Look below and pull out each line with the word "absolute".

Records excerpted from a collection
☆ ☆ ☆ ☆ ☆ ☆ ☆

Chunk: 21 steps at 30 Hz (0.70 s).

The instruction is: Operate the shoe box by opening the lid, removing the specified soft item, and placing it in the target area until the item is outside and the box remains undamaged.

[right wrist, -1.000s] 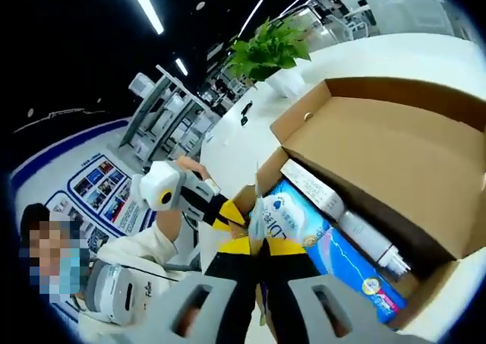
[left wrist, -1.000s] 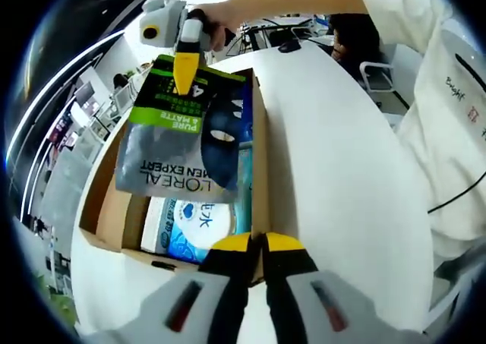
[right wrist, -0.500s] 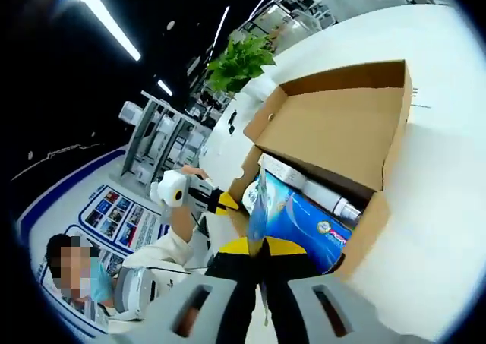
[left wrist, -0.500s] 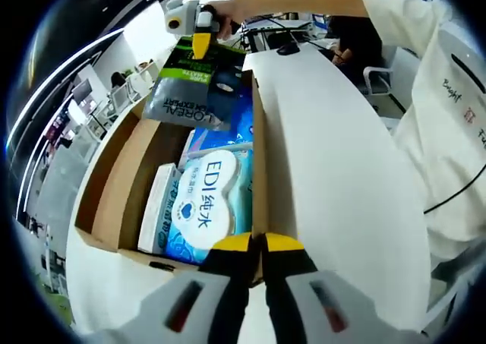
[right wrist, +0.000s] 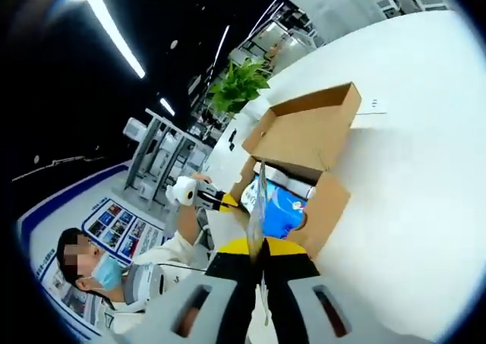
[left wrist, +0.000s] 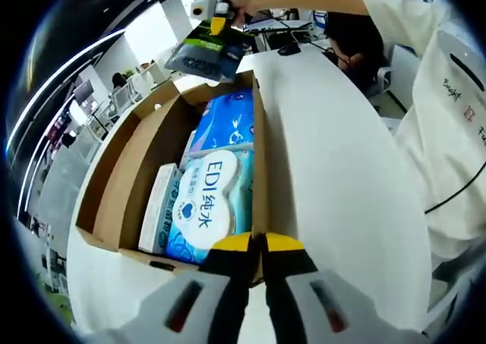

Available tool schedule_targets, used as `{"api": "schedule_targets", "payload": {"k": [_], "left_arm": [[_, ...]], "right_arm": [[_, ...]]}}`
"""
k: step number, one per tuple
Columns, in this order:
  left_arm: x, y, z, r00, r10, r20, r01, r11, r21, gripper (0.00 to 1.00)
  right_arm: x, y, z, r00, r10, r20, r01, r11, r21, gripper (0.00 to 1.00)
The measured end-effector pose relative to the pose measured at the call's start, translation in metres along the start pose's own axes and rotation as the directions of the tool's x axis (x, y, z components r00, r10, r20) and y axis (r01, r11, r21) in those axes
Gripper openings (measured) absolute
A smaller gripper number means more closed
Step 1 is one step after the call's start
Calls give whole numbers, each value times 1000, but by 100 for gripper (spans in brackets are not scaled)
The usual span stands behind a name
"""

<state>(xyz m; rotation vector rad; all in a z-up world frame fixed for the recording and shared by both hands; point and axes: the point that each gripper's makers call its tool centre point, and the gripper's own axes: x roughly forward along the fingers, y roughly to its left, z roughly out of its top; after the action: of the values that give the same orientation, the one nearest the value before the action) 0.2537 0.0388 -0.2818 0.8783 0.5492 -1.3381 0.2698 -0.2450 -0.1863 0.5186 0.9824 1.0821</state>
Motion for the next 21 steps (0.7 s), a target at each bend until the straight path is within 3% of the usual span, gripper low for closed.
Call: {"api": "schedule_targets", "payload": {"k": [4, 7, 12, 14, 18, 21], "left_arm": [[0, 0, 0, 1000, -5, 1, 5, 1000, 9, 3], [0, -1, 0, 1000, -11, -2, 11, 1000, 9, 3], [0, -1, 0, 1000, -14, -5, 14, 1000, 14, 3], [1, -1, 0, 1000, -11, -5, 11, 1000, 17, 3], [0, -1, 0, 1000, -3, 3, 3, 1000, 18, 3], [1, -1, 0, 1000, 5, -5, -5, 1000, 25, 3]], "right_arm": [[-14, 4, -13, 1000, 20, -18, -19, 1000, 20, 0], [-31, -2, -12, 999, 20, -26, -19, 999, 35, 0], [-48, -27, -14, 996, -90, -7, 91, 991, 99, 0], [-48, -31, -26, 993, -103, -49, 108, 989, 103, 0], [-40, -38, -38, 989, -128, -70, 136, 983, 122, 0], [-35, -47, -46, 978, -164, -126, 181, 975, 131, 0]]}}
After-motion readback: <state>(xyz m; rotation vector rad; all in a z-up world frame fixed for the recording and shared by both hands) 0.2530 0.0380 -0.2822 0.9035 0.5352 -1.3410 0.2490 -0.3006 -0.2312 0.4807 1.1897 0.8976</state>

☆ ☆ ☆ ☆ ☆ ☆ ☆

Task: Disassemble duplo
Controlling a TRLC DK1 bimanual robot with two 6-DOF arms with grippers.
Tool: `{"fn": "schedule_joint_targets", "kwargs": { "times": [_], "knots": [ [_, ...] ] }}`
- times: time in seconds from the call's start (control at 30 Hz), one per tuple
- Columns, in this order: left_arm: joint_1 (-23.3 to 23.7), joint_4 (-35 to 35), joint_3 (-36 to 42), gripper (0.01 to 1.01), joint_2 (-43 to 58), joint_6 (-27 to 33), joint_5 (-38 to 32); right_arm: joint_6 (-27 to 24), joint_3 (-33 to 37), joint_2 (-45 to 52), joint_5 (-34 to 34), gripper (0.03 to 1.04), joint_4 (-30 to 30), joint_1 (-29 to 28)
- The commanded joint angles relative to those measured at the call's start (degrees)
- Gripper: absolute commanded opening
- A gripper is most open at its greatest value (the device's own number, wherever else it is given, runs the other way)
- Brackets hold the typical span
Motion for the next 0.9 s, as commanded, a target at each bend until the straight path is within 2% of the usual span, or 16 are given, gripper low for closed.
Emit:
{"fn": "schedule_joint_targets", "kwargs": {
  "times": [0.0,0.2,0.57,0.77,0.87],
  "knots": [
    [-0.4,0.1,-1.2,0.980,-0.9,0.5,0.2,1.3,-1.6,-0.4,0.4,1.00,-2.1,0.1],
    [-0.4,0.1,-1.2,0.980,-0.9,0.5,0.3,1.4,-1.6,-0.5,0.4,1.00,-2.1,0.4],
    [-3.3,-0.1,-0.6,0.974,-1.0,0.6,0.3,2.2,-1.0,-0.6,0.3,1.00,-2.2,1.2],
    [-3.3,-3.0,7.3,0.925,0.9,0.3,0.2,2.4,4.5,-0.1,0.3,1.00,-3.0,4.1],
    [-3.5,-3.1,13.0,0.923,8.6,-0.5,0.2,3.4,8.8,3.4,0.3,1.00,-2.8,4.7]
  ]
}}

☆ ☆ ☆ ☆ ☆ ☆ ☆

The answer ::
Gripper openings (measured) absolute
- Gripper: absolute commanded opening

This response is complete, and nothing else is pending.